In connection with these appointments, the Company and each of Mr. Feighan and Mr. Cavanaugh will enter into the Company’s standard form of indemnification agreement attached hereto as Exhibit 10.1. Pursuant to the indemnification agreements, the Company may be required, among other things, to indemnify its directors for certain expenses, including attorneys’ fees, judgments, fines and settlement amounts incurred by them in any action or proceeding arising out of their service as directors of the Company.
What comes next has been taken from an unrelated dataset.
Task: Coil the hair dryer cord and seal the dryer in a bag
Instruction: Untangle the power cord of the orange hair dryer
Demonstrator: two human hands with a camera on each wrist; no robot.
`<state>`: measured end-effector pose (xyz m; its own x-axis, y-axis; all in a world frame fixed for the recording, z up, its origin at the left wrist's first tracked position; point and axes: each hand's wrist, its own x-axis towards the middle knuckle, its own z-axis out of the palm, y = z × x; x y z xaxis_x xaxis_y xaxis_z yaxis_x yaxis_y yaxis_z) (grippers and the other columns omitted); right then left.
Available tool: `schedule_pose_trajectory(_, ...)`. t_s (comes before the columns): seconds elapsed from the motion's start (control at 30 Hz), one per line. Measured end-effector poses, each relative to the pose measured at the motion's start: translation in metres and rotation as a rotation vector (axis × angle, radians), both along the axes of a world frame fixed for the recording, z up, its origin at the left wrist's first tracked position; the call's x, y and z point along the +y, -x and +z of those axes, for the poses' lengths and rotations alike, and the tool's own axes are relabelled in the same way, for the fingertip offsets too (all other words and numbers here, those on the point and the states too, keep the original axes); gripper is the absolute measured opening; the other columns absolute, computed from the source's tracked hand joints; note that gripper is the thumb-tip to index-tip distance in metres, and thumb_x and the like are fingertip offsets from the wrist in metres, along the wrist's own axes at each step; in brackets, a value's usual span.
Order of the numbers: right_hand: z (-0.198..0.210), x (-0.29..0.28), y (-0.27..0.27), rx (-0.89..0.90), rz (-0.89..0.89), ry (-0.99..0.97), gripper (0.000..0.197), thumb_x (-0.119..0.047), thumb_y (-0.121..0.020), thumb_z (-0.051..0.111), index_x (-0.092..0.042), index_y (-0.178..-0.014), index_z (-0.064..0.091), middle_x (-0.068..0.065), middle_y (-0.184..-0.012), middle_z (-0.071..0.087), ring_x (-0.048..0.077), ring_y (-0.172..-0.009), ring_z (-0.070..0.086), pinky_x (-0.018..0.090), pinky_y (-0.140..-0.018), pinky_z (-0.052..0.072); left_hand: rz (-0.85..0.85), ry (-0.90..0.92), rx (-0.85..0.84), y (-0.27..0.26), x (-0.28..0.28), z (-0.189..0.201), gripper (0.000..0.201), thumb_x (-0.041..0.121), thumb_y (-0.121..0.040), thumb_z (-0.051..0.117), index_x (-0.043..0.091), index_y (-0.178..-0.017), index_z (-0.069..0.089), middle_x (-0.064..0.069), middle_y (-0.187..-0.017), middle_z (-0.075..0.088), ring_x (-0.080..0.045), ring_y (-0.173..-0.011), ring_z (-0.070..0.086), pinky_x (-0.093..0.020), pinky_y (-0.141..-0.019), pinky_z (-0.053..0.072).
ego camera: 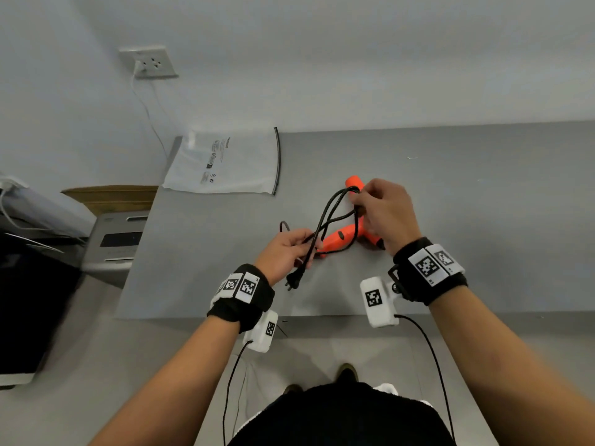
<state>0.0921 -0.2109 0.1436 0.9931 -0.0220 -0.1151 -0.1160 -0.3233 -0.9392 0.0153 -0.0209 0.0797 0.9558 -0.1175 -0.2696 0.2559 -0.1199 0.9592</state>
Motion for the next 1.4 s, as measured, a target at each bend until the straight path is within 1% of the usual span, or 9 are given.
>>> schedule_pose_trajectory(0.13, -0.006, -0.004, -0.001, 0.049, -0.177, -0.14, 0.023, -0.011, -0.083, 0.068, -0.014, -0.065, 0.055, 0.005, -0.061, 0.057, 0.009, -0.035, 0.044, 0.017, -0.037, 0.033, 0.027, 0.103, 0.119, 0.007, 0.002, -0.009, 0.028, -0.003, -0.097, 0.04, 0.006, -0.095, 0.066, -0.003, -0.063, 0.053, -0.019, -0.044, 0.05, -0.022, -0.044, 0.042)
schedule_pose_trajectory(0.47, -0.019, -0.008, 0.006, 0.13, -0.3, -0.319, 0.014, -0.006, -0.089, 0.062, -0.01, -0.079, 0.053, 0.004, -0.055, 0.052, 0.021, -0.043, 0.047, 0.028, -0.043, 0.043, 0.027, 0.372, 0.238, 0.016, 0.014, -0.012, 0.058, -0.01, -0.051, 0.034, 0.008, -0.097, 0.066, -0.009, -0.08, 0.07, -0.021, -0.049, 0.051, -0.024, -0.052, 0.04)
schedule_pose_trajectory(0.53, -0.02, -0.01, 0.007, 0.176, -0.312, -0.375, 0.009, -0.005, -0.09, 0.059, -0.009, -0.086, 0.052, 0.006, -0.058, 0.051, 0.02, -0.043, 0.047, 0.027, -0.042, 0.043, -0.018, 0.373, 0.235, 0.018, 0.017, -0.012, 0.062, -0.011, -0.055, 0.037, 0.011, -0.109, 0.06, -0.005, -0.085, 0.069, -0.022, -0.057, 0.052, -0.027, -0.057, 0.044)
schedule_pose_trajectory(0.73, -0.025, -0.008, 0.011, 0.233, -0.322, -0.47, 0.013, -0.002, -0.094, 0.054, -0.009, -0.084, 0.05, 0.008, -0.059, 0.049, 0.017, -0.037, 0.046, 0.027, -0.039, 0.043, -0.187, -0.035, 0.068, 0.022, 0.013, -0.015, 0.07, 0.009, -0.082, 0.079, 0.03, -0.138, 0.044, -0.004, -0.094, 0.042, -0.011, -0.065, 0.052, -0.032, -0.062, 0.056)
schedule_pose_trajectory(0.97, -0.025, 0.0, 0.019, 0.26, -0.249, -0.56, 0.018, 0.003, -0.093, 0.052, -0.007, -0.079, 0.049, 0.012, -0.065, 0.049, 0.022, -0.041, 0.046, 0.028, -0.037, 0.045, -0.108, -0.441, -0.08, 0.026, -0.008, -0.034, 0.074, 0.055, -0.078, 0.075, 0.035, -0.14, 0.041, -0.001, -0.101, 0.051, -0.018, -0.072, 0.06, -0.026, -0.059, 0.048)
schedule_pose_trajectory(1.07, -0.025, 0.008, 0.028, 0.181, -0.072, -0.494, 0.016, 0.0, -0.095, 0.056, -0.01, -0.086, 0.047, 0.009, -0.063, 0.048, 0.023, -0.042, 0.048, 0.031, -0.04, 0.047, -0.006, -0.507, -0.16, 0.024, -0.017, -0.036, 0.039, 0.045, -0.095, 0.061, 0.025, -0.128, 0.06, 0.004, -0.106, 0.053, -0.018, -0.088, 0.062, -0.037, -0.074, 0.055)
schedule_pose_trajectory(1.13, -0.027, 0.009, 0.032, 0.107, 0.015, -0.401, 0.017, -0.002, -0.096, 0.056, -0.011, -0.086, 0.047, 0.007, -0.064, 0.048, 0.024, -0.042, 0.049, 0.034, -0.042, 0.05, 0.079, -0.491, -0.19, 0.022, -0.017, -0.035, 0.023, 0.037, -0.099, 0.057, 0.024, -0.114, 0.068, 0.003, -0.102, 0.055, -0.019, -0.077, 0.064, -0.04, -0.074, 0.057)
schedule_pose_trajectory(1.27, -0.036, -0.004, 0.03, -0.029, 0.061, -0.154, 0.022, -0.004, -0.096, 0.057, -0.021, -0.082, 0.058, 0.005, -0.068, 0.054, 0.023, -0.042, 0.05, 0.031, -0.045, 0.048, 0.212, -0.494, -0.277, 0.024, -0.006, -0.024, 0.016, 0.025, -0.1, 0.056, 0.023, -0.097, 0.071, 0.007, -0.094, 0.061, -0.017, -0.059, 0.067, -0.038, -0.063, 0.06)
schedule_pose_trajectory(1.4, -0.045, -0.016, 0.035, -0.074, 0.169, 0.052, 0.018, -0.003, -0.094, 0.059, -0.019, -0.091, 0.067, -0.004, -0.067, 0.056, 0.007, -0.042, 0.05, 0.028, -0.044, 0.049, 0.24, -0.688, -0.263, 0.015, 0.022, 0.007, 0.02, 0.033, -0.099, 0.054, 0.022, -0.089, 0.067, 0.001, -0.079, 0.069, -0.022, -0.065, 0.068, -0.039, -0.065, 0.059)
The foregoing description of the indemnification agreements does not purport to be complete and is qualified in its entirety by reference to the full text of the form of indemnification agreement attached hereto as Exhibit 10.1 and incorporated herein by reference.

 

Item 9.01 Financial Statements and Exhibits.

 

(d) Exhibits.

 

Exhibit   Description
10.1   Form of Indemnification Agreement.

 

   

 

 

SIGNATURES

 

Pursuant to the requirements of the Securities Exchange Act of 1934, the registrant has duly caused this report to be signed on its behalf by the undersigned hereunto duly authorized.

 

  VITALITY BIOPHARMA, INC.
     
Dated: November 15, 2018 By: /s/ Robert Brooke
  Name:   Robert Brooke
  Title: Chief Executive Officer

 

   

 

 

EXHIBIT INDEX

 

Exhibit   Description
10.1   Form of Indemnification Agreement.